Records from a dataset
Segment Open
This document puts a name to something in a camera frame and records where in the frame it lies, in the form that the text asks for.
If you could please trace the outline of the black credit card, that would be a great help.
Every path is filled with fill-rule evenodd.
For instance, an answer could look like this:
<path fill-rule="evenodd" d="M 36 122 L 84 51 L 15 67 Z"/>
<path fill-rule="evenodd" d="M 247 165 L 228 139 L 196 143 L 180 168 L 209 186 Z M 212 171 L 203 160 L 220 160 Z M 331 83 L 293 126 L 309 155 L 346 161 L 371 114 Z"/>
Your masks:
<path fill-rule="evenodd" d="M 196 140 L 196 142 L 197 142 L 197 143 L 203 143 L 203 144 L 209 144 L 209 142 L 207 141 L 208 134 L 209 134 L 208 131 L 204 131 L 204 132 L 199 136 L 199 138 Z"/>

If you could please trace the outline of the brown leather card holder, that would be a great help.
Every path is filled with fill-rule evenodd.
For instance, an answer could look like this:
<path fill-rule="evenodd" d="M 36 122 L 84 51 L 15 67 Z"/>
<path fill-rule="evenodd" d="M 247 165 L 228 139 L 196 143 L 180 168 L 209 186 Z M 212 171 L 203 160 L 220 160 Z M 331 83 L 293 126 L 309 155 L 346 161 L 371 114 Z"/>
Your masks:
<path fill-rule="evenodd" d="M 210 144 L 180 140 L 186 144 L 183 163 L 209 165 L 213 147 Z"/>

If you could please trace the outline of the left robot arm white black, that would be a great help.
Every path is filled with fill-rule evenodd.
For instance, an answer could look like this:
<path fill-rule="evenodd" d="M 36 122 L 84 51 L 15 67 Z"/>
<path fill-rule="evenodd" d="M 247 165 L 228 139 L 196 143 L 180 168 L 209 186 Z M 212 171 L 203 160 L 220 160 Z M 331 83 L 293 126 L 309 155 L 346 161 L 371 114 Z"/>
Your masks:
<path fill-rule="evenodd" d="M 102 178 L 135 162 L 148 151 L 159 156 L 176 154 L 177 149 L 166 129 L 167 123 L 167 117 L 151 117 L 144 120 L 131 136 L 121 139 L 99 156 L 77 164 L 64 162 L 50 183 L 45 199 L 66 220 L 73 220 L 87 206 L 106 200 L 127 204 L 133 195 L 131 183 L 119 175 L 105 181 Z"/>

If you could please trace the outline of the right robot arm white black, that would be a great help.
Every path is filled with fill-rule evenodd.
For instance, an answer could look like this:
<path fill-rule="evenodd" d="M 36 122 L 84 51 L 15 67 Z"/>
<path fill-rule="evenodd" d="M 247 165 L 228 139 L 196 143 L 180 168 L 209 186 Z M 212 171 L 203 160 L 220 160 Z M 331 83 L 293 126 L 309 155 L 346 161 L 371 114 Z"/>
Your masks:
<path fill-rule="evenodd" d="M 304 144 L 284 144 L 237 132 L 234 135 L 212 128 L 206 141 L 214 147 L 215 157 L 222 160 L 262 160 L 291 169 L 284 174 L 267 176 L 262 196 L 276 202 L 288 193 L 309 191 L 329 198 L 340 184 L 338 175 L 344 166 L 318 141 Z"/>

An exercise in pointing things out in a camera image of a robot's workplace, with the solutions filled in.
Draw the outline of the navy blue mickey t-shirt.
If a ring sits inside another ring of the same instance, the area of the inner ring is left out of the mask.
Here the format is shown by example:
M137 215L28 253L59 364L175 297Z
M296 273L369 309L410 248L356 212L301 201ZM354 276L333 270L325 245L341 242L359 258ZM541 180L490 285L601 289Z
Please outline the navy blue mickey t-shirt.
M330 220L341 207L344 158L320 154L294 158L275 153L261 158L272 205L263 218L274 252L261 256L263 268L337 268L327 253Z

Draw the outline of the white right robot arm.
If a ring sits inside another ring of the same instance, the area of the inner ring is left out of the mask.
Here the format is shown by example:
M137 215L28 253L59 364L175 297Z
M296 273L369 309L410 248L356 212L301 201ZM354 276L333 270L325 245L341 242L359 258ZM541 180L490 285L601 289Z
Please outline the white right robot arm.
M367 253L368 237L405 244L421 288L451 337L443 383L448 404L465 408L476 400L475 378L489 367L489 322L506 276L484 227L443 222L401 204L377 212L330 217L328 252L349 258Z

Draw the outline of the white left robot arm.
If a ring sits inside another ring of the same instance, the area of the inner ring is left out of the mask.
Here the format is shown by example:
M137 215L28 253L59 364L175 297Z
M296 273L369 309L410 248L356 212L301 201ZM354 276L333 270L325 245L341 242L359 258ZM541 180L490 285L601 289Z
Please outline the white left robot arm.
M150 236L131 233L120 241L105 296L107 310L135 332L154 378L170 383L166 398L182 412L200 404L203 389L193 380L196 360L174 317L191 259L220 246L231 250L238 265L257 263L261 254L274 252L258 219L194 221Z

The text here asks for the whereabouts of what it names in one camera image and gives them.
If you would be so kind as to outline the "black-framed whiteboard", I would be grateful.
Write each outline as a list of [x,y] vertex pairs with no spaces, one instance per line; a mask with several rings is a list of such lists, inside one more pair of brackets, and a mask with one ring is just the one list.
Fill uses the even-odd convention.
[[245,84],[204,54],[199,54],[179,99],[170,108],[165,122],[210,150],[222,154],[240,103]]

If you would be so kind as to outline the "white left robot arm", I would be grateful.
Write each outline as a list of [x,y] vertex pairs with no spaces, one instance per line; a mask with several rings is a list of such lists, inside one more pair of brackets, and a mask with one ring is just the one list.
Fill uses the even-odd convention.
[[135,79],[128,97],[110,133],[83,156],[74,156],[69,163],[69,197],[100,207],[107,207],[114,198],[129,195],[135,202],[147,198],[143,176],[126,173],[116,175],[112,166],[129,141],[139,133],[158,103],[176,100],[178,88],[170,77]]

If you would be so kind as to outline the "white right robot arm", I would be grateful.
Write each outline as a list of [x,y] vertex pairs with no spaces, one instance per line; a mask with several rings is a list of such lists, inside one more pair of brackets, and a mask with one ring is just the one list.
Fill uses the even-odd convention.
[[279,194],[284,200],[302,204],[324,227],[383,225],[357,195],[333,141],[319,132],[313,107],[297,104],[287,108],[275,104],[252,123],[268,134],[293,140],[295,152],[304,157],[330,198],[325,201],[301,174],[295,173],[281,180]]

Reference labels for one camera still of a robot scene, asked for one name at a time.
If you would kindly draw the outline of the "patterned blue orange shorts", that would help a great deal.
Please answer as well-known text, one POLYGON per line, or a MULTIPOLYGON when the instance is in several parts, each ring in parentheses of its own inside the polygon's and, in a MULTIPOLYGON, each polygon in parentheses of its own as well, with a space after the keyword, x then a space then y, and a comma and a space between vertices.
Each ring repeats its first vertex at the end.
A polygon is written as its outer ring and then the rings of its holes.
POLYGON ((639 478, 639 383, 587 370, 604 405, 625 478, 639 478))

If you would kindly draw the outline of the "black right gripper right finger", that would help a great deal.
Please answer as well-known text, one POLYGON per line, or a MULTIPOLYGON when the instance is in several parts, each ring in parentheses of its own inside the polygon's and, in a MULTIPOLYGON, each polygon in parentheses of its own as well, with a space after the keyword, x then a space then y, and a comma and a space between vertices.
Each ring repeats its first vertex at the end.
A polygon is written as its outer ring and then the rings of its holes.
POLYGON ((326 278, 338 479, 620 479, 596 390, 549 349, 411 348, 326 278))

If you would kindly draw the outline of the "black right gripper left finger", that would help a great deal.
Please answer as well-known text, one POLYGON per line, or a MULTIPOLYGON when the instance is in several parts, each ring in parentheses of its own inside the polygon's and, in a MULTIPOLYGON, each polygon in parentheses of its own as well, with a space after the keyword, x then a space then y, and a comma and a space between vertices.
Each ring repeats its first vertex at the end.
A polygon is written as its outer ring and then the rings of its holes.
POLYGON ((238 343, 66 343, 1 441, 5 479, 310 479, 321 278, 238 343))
Segment Closed
→ **The problem**
Find the string "grateful" in the entries above. Copy each line where it occurs.

→ **Output of the task**
If you would be so kind as to outline the "black-framed whiteboard", I would be grateful.
If you would be so kind as to outline the "white left robot arm", I would be grateful.
If you would be so kind as to outline the "white right robot arm", I would be grateful.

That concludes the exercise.